The team noted that none of these questions require a district superintendent to answer—and the conference’s MNsource platform has the potential to bridge some of this gap. MNsource is an online space where Minnesota United Methodists can upload resources they want to share with the rest of the conference and use resources posted by others. Later this year, based on research and feedback from the Transitional Table, MNsource will pilot how church leaders might direct messages to other users and have groups to problem solve church leaders’ burning ministry challenges.

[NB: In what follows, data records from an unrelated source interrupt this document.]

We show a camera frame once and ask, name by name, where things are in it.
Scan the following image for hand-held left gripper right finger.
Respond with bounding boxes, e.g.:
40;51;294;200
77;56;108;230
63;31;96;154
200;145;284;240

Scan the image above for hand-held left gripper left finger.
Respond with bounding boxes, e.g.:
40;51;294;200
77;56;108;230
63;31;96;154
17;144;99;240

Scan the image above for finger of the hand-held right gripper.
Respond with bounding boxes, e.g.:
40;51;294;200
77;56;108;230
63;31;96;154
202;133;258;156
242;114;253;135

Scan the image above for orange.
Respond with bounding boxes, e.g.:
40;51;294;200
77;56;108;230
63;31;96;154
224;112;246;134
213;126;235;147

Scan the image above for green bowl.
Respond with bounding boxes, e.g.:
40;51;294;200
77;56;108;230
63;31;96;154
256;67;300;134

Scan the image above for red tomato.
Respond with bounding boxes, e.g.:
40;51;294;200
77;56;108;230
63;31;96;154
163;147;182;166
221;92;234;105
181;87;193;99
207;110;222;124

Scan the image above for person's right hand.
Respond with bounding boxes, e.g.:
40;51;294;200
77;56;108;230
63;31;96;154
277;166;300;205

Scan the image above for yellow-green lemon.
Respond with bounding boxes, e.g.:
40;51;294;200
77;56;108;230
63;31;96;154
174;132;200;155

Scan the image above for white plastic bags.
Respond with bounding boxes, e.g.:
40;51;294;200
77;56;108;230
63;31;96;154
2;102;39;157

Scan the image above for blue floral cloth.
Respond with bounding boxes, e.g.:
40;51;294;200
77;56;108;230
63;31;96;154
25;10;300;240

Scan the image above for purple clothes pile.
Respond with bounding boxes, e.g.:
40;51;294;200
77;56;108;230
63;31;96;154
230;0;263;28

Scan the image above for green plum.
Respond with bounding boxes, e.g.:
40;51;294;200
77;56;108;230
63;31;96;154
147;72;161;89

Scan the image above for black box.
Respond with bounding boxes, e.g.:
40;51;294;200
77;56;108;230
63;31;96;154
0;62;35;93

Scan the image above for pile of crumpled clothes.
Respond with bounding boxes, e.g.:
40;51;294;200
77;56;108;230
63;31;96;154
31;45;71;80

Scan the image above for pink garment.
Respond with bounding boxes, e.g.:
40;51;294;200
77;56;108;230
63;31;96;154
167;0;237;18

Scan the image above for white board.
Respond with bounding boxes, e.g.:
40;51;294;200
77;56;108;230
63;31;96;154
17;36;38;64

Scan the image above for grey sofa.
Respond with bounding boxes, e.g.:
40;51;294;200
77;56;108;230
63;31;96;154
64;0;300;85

· Questions that the Transitional Table posed to Minnesota United Methodist leaders:
  1. Where do you see ministries that are bearing fruit in the four areas of focus that the Transitional Table has named? What do you dream for the conference’s future in those areas?
  2. How could we increase collaboration within districts? Specifically, how could technology and a team approach to district superintendency improve the everyday experiences of congregations?